Difference between narrowing and truncation in C++?

Question

I've been going through a book (C++ Programming Language Stroustrup 4th ed). An example given in a section related to Initialization as below:

void f(double d, int i)
{
    int a{ d };     // error : possible truncation
    char b{ i };    // error : possible narrowing
}

What exactly is the difference between truncation and narrowing?

Answer 1

A narrowing conversion is basically any conversion that may cause a loss of information.
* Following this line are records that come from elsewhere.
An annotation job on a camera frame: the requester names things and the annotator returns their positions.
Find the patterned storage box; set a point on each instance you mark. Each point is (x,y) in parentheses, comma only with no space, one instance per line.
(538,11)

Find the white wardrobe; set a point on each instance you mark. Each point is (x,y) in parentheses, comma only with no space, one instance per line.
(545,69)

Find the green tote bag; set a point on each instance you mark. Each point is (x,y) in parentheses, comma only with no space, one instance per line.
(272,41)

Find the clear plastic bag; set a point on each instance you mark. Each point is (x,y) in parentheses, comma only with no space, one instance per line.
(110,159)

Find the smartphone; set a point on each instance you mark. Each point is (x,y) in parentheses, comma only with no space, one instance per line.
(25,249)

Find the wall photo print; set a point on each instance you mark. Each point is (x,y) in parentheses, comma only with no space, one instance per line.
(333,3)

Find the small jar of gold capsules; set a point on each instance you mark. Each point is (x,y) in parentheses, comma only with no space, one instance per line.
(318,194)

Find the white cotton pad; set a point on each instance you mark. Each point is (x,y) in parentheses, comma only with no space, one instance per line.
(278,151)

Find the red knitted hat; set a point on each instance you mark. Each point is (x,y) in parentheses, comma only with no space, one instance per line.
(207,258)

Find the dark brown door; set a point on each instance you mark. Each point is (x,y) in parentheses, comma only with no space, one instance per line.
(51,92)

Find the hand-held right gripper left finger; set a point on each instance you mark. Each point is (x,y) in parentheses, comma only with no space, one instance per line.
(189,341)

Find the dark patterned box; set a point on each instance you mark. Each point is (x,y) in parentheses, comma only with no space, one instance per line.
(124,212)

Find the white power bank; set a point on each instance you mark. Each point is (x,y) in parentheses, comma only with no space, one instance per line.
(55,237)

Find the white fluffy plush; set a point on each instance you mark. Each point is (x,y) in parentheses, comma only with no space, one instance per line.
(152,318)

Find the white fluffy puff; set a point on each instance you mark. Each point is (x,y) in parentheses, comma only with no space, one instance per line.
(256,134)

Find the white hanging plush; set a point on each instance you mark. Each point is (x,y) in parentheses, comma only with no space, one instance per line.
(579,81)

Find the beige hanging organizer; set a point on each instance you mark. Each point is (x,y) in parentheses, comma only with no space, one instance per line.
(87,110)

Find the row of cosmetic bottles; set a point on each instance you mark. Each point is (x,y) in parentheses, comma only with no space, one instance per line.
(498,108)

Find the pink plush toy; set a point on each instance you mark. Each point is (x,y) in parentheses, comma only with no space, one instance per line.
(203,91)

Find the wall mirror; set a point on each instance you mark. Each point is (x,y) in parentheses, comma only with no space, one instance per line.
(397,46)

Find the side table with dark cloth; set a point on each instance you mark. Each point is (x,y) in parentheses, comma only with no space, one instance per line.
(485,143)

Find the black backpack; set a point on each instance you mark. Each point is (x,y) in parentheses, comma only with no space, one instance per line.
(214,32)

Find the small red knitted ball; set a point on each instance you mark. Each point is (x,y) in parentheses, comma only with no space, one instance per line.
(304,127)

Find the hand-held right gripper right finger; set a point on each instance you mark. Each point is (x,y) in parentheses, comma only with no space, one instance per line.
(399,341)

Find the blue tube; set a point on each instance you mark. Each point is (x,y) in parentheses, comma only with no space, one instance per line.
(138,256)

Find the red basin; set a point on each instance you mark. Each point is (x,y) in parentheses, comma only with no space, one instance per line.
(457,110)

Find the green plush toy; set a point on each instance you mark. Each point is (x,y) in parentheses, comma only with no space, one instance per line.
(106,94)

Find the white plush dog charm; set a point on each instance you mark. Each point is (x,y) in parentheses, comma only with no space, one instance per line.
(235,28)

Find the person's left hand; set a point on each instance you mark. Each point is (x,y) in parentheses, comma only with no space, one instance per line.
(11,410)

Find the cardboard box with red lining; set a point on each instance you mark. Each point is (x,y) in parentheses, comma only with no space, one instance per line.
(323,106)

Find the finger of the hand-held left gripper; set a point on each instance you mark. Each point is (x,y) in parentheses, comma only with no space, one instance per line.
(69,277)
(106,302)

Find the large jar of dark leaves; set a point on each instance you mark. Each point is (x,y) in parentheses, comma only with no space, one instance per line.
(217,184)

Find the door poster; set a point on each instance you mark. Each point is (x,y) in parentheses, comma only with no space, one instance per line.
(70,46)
Strictly speaking, a narrowing conversion is :

an implicit conversion

• from a floating-point type to an integer type, or
• from long double to double or float, or from double to float, except where the source is a constant expression and the actual value after conversion is within the range of values that can be represented (even if it cannot be represented exactly), or
• from an integer type or unscoped enumeration type to a floating-point type, except where the source is a constant expression and the actual value after conversion will fit into the target type and will produce the original value when converted back to the original type, or
• from an integer type or unscoped enumeration type to an integer type that cannot represent all the values of the original type, except where the source is a constant expression whose value after integral promotions will fit into the target type, or
• from a pointer type or a pointer-to-member type to bool.

Notice that this means both of the conversions you posted are narrowing conversion. int a{ d }; is the first case and char b{ i }; is the fourth.

Truncation only occurs when converting between a floating point type and an integer type. It generally refers to the decimal portion of the floating point number being lost (source). This implies that truncation is a subset of narrowing conversions.